**Goal of the exercise**
An exact copy of the listing below is required, minus its pictures.

== Dataset content ==

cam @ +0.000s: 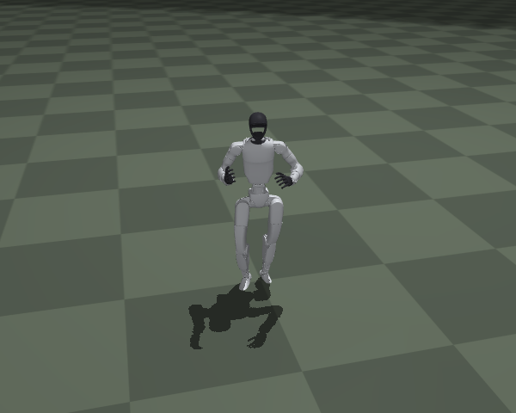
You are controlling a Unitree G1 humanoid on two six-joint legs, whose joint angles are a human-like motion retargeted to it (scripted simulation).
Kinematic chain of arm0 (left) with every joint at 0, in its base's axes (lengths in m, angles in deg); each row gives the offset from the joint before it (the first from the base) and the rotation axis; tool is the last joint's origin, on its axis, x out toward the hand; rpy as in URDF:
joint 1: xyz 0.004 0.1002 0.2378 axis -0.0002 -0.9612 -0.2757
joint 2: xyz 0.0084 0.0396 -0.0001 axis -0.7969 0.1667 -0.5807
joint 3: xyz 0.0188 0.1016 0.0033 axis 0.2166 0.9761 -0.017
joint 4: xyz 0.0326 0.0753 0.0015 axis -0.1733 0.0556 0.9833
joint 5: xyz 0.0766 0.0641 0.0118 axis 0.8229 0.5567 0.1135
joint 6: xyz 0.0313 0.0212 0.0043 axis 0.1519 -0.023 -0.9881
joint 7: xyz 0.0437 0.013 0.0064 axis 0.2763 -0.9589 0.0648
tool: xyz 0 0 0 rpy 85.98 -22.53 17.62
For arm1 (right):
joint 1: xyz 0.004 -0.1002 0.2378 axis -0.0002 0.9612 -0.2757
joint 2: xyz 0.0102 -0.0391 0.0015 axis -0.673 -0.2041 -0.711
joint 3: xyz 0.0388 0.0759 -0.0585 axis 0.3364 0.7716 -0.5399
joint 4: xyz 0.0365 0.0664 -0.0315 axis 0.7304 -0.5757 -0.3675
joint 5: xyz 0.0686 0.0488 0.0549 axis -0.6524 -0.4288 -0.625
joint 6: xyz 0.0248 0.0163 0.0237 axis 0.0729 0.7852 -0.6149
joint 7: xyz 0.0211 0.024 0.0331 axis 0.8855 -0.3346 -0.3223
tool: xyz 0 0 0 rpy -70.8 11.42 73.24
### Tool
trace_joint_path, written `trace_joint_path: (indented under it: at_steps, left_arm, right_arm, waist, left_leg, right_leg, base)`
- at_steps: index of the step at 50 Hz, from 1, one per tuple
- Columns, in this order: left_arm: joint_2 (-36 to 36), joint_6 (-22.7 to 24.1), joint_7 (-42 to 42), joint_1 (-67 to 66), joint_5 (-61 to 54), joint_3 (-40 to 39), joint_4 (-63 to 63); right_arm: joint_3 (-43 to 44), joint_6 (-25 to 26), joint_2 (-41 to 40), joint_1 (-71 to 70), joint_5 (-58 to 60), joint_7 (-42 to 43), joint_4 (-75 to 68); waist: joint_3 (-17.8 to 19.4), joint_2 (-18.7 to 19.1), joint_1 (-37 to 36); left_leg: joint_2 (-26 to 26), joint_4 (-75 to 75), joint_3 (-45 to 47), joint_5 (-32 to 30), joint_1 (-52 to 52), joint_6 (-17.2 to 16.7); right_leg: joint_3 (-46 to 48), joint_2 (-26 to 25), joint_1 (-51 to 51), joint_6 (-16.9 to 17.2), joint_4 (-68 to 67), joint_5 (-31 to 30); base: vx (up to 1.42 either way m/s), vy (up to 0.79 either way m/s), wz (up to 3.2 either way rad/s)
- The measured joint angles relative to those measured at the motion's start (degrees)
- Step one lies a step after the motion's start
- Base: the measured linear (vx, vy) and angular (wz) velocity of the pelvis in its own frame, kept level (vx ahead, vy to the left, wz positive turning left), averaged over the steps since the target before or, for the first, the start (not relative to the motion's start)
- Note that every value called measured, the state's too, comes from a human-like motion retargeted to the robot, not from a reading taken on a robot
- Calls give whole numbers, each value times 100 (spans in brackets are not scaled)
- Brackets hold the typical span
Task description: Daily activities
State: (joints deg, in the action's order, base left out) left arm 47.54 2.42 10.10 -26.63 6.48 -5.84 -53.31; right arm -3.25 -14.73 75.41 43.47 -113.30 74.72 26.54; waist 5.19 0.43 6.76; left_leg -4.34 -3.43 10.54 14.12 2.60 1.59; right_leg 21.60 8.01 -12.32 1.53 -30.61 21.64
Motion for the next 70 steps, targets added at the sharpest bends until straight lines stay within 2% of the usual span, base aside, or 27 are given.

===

**Problem solution**
cam @ +0.000s: 
You are controlling a Unitree G1 humanoid on two six-joint legs, whose joint angles are a human-like motion retargeted to it (scripted simulation).
Kinematic chain of arm0 (left) with every joint at 0, in its base's axes (lengths in m, angles in deg); each row gives the offset from the joint before it (the first from the base) and the rotation axis; tool is the last joint's origin, on its axis, x out toward the hand; rpy as in URDF:
joint 1: xyz 0.004 0.1002 0.2378 axis -0.0002 -0.9612 -0.2757
joint 2: xyz 0.0084 0.0396 -0.0001 axis -0.7969 0.1667 -0.5807
joint 3: xyz 0.0188 0.1016 0.0033 axis 0.2166 0.9761 -0.017
joint 4: xyz 0.0326 0.0753 0.0015 axis -0.1733 0.0556 0.9833
joint 5: xyz 0.0766 0.0641 0.0118 axis 0.8229 0.5567 0.1135
joint 6: xyz 0.0313 0.0212 0.0043 axis 0.1519 -0.023 -0.9881
joint 7: xyz 0.0437 0.013 0.0064 axis 0.2763 -0.9589 0.0648
tool: xyz 0 0 0 rpy 85.98 -22.53 17.62
For arm1 (right):
joint 1: xyz 0.004 -0.1002 0.2378 axis -0.0002 0.9612 -0.2757
joint 2: xyz 0.0102 -0.0391 0.0015 axis -0.673 -0.2041 -0.711
joint 3: xyz 0.0388 0.0759 -0.0585 axis 0.3364 0.7716 -0.5399
joint 4: xyz 0.0365 0.0664 -0.0315 axis 0.7304 -0.5757 -0.3675
joint 5: xyz 0.0686 0.0488 0.0549 axis -0.6524 -0.4288 -0.625
joint 6: xyz 0.0248 0.0163 0.0237 axis 0.0729 0.7852 -0.6149
joint 7: xyz 0.0211 0.024 0.0331 axis 0.8855 -0.3346 -0.3223
tool: xyz 0 0 0 rpy -70.8 11.42 73.24
### Tool
trace_joint_path, written `trace_joint_path: (indented under it: at_steps, left_arm, right_arm, waist, left_leg, right_leg, base)`
- at_steps: index of the step at 50 Hz, from 1, one per tuple
- Columns, in this order: left_arm: joint_2 (-36 to 36), joint_6 (-22.7 to 24.1), joint_7 (-42 to 42), joint_1 (-67 to 66), joint_5 (-61 to 54), joint_3 (-40 to 39), joint_4 (-63 to 63); right_arm: joint_3 (-43 to 44), joint_6 (-25 to 26), joint_2 (-41 to 40), joint_1 (-71 to 70), joint_5 (-58 to 60), joint_7 (-42 to 43), joint_4 (-75 to 68); waist: joint_3 (-17.8 to 19.4), joint_2 (-18.7 to 19.1), joint_1 (-37 to 36); left_leg: joint_2 (-26 to 26), joint_4 (-75 to 75), joint_3 (-45 to 47), joint_5 (-32 to 30), joint_1 (-52 to 52), joint_6 (-17.2 to 16.7); right_leg: joint_3 (-46 to 48), joint_2 (-26 to 25), joint_1 (-51 to 51), joint_6 (-16.9 to 17.2), joint_4 (-68 to 67), joint_5 (-31 to 30); base: vx (up to 1.42 either way m/s), vy (up to 0.79 either way m/s), wz (up to 3.2 either way rad/s)
- The measured joint angles relative to those measured at the motion's start (degrees)
- Step one lies a step after the motion's start
- Base: the measured linear (vx, vy) and angular (wz) velocity of the pelvis in its own frame, kept level (vx ahead, vy to the left, wz positive turning left), averaged over the steps since the target before or, for the first, the start (not relative to the motion's start)
- Note that every value called measured, the state's too, comes from a human-like motion retargeted to the robot, not from a reading taken on a robot
- Calls give whole numbers, each value times 100 (spans in brackets are not scaled)
- Brackets hold the typical span
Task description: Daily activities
State: (joints deg, in the action's order, base left out) left arm 47.54 2.42 10.10 -26.63 6.48 -5.84 -53.31; right arm -3.25 -14.73 75.41 43.47 -113.30 74.72 26.54; waist 5.19 0.43 6.76; left_leg -4.34 -3.43 10.54 14.12 2.60 1.59; right_leg 21.60 8.01 -12.32 1.53 -30.61 21.64
Motion for the next 70 steps, targets added at the sharpest bends until straight lines stay within 2% of the usual span, base aside, or 27 are given.

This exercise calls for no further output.